A case could be made that I was just an innocent, hyperactive kid acting up. That was my father’s position on the matter later that night, when I could overhear him arguing with his wife about whether or not I needed to go home right then. I was an outsider, an unwanted step-son in a place full of strangers. Perhaps I was only trying to fit in and got carried away by the moment? That’s what most sports fans would likely say in their own defense. I surely didn’t intend to offend anyone. A quick and decisive correction from my father corrected the notion that what I was doing was acceptable or even a valid form of fun.

But what of those adults, teams, and organizations to whom the offense has been made clear? It’s been thoroughly broadcast that Native Americans are, by and large, offended by the nickname, as well as the multitude of other appropriations that reduce their culture to the level of an exotic animal or a fashion accessory. I stopped as soon as it was clear that my desire to fit in and have fun did not supersede someone else’s right not to be mocked. Adults can do so as well. The signals have been sent and unlike paternal directions for moving a sofa, they’re very clear.

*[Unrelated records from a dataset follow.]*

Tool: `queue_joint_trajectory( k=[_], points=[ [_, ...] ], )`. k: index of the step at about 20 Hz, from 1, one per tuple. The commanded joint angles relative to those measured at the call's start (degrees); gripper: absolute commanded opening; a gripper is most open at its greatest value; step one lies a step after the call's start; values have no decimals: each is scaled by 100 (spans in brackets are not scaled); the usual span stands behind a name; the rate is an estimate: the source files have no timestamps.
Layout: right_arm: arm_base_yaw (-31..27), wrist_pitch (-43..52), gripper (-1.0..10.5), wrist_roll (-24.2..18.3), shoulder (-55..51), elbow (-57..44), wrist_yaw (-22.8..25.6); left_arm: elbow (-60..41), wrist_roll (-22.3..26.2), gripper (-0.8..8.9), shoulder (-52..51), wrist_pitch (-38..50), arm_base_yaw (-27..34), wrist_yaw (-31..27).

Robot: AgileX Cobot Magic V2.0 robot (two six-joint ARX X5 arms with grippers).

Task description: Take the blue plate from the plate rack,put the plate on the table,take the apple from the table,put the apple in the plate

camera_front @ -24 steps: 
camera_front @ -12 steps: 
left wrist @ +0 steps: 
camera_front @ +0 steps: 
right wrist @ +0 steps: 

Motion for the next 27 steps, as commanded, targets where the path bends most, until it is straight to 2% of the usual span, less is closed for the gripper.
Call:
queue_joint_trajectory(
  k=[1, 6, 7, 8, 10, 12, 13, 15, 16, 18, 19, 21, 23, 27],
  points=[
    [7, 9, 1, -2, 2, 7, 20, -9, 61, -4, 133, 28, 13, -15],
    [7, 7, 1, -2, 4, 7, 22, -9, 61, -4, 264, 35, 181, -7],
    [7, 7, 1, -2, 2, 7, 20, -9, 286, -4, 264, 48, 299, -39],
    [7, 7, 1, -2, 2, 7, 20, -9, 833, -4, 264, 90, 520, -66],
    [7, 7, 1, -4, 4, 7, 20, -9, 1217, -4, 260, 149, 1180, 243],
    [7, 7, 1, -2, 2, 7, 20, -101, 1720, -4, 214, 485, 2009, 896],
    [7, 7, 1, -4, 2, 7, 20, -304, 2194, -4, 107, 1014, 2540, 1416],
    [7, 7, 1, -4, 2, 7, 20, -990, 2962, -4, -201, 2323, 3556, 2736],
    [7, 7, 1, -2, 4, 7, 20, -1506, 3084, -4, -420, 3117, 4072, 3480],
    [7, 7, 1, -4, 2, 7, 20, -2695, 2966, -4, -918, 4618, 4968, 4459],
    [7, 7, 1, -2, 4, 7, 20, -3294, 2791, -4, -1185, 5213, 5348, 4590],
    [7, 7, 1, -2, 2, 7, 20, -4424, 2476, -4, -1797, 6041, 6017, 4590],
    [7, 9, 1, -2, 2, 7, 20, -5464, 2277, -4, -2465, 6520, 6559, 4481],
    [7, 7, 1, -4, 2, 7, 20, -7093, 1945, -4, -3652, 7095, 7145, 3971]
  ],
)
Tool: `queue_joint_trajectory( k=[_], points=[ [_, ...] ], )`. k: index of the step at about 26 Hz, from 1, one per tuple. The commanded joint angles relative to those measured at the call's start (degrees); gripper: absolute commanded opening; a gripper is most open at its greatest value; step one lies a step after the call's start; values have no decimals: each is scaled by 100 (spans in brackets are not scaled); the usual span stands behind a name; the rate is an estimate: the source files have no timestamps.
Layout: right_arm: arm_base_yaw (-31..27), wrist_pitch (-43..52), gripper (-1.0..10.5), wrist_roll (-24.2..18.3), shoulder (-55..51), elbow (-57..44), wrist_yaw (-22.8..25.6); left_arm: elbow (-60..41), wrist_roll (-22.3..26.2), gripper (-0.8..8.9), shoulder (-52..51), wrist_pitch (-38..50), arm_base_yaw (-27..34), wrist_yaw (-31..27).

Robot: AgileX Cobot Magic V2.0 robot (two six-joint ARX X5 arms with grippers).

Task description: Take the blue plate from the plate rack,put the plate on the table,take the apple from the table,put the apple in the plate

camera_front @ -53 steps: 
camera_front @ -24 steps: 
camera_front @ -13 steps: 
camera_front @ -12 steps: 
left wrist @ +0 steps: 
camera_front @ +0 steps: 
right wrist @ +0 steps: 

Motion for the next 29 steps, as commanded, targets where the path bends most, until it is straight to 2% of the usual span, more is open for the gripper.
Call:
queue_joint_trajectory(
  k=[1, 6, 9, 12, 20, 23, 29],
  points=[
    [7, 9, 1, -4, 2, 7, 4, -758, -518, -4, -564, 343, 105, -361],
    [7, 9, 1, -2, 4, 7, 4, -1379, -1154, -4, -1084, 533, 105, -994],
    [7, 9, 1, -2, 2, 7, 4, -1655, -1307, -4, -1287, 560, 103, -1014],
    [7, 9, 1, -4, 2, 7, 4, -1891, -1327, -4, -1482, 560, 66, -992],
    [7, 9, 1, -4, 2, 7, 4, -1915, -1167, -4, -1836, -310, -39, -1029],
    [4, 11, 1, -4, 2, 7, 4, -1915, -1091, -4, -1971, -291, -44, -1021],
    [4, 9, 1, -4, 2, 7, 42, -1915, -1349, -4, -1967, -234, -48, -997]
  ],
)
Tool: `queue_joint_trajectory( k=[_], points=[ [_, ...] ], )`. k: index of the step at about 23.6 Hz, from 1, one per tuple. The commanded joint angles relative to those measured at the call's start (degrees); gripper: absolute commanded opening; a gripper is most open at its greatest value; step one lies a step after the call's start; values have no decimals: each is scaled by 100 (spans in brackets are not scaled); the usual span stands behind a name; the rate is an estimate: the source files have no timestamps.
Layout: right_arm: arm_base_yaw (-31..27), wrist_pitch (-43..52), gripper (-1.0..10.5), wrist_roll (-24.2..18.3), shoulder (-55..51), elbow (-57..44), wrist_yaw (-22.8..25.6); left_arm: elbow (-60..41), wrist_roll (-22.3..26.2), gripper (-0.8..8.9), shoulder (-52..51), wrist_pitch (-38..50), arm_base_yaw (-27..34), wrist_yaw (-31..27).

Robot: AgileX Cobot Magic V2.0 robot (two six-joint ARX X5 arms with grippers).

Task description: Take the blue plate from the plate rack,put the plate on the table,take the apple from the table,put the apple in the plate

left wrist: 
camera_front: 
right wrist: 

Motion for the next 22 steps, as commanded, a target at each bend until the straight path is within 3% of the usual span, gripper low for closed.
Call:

It’s one thing to unintentionally offend someone’s culture or person. They can voice their displeasure and you, a rational adult, can choose to not replicate the offense. It’s quite another thing to insist that we have the right to put our fun, our diversion, or our merchandising contracts ahead of the glaringly obvious cultural denigration that we’re passing on to the next generation as acceptable and valid. Especially when the next generation is right in front of us, watching us for clues on how to behave, as they themselves try to learn how to build something and how to pass the test of being a respectful, decent human being.